Sunday, December 22, 2013

A market without Jews like bread without salt

Aomar Boum (right) is the son of illiterate parents of mixed Berber and Arab parentage

 This is a disappointingly bland interview with a Moroccan-born anthropologist, assistant professor at Arizona university Aomar Boum, by the Tablet magazine. Boum, who derives his research funding from Jewish organisations including the Holocaust Memorial Museum in Washington DC,  has written a book, 'Memories of absence', comparing the different responses to Jews by four generations of Muslims in the Anti-Atlas mountains. The Jews, peddlars and merchants, helped the Muslims to survive in a inhospitable environment.  It comes as no surprise to learn that the youngest generation has been brainwashed by the most virulent antisemitism (of 'Christian' origin, he claims). But while he makes out that the oldest generation had friendly relations with Jews, there was also 'anxiety, strife and enmity'. Tantalisingly, he never elaborates. (With thanks: Jonah)

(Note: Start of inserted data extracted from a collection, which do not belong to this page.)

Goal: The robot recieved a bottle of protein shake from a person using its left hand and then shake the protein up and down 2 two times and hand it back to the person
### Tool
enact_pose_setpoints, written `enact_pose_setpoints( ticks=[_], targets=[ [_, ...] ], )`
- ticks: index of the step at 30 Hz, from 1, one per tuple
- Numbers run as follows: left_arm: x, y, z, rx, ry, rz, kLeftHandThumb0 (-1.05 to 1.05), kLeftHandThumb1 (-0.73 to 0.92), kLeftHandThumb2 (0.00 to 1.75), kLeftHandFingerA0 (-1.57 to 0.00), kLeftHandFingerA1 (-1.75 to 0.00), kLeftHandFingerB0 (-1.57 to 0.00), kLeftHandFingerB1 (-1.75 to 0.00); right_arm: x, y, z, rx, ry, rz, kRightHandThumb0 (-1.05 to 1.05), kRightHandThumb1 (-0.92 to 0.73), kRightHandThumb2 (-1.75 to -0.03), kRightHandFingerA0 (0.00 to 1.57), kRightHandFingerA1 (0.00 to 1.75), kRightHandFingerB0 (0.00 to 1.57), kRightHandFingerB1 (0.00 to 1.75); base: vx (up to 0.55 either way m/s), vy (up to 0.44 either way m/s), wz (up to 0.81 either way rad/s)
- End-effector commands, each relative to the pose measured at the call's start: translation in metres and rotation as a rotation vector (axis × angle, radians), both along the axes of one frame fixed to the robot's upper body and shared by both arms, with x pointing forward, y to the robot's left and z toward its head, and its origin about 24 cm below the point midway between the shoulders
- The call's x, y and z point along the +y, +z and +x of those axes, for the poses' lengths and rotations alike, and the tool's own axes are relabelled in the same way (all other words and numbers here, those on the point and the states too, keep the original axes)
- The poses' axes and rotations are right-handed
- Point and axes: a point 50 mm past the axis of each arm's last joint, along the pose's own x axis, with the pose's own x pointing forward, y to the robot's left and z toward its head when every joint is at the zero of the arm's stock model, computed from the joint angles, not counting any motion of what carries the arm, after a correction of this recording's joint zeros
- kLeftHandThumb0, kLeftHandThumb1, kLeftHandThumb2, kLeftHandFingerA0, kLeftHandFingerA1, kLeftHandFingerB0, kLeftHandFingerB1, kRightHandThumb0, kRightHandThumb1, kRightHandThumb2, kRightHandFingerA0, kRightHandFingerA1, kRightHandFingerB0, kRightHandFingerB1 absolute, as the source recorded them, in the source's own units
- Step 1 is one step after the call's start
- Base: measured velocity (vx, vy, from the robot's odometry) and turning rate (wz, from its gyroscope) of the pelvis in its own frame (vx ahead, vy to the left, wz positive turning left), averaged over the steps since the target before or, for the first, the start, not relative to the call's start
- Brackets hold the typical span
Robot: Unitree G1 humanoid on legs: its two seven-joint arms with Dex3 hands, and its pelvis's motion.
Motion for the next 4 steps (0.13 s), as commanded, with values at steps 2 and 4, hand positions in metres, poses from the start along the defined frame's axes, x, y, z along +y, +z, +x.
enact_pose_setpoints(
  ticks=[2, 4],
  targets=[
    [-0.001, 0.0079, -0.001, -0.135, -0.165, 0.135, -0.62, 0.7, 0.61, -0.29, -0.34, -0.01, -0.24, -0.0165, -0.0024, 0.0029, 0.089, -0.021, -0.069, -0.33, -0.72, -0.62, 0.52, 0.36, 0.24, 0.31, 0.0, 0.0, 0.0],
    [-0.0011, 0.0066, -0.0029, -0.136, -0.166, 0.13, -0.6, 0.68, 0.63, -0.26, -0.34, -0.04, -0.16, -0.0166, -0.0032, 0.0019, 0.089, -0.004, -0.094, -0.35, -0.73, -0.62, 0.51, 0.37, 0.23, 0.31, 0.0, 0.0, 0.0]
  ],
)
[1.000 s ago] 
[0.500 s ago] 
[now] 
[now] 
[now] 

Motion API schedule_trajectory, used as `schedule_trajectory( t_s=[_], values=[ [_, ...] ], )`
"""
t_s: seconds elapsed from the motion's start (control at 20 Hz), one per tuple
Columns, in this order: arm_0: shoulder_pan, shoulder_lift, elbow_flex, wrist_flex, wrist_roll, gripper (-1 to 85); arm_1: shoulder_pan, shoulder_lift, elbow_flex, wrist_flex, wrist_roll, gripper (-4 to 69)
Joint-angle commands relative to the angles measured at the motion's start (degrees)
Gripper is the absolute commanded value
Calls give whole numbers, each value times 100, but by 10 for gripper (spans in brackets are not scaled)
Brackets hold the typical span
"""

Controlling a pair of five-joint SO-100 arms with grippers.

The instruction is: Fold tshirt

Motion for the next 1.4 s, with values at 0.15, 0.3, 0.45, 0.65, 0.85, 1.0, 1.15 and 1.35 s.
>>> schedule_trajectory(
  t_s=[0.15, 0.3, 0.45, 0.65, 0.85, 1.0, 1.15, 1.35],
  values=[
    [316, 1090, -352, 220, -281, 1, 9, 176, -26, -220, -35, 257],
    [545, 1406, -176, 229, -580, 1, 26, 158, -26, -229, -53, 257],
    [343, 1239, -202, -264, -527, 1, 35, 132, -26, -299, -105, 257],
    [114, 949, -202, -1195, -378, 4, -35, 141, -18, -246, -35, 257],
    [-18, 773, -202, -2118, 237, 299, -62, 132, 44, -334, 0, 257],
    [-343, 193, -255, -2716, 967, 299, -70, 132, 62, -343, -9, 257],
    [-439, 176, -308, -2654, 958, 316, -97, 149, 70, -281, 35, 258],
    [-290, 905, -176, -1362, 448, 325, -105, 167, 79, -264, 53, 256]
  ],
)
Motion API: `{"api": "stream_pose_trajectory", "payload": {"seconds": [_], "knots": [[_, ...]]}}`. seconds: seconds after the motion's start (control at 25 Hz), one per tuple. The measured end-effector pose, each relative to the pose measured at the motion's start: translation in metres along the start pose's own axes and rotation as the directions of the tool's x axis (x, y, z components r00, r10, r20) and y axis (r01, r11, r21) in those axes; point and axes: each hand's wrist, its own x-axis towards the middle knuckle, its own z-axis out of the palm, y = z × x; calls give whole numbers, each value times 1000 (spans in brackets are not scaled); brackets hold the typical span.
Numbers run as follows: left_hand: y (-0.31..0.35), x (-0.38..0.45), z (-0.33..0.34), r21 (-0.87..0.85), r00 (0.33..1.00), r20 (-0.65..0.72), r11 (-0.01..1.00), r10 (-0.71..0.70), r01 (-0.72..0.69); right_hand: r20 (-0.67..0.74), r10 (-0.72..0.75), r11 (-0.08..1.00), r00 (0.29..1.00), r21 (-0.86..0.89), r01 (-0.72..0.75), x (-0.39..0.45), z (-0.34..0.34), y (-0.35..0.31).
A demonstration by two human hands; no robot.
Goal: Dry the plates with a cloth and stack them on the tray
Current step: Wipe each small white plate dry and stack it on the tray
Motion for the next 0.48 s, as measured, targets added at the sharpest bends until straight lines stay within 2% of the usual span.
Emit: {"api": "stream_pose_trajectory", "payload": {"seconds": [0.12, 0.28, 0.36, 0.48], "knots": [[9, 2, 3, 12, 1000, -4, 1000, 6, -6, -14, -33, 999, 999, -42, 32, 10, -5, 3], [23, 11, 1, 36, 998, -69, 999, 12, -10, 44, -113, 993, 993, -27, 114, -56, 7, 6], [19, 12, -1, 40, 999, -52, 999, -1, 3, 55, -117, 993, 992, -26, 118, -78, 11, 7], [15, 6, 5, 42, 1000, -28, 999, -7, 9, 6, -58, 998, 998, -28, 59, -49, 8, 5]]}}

In the early 20th century, nearly a quarter of a million Jews lived among Muslims in Morocco’s towns and villages, making common cause in commerce and culture. Over the course of the past century, nearly all of them have left. Now there are an estimated 4,000 Jews in Morocco. So few that most younger Moroccans have never met one.

Aomar Boum
, an anthropologist at the University of Arizona, did meet Jews growing up in Morocco—that is, once he moved from his small village in the Anti-Atlas mountains to the city of Marrakesh for school. He went back to his birth country to find out what Moroccans—four generations of them—think of their former neighbors and acquaintances, particularly in light of current tensions between Arabs and Jews in the Middle East. The result of his investigation is Memories of Absence: How Muslims Remember Jews in Morocco.


Read article in full

My comment: One commenter objects to the term 'left', as opposed to 'fled', to describe the departure of Jews in response to antisemitism, but backs down when Boum himself intervenes in the discussion. The Jews 'left' because Israel had reached an agreement with Morocco, he says. The reasons why Jews 'left' are 'complicated'. But Boum never makes clear that Jews were forbidden from emigrating for six years. This ban in itself was a violation of their human rights. I find his tendency to blame antisemitism on Christian sources simplistic and politically-correct. What about home-grown bigotry?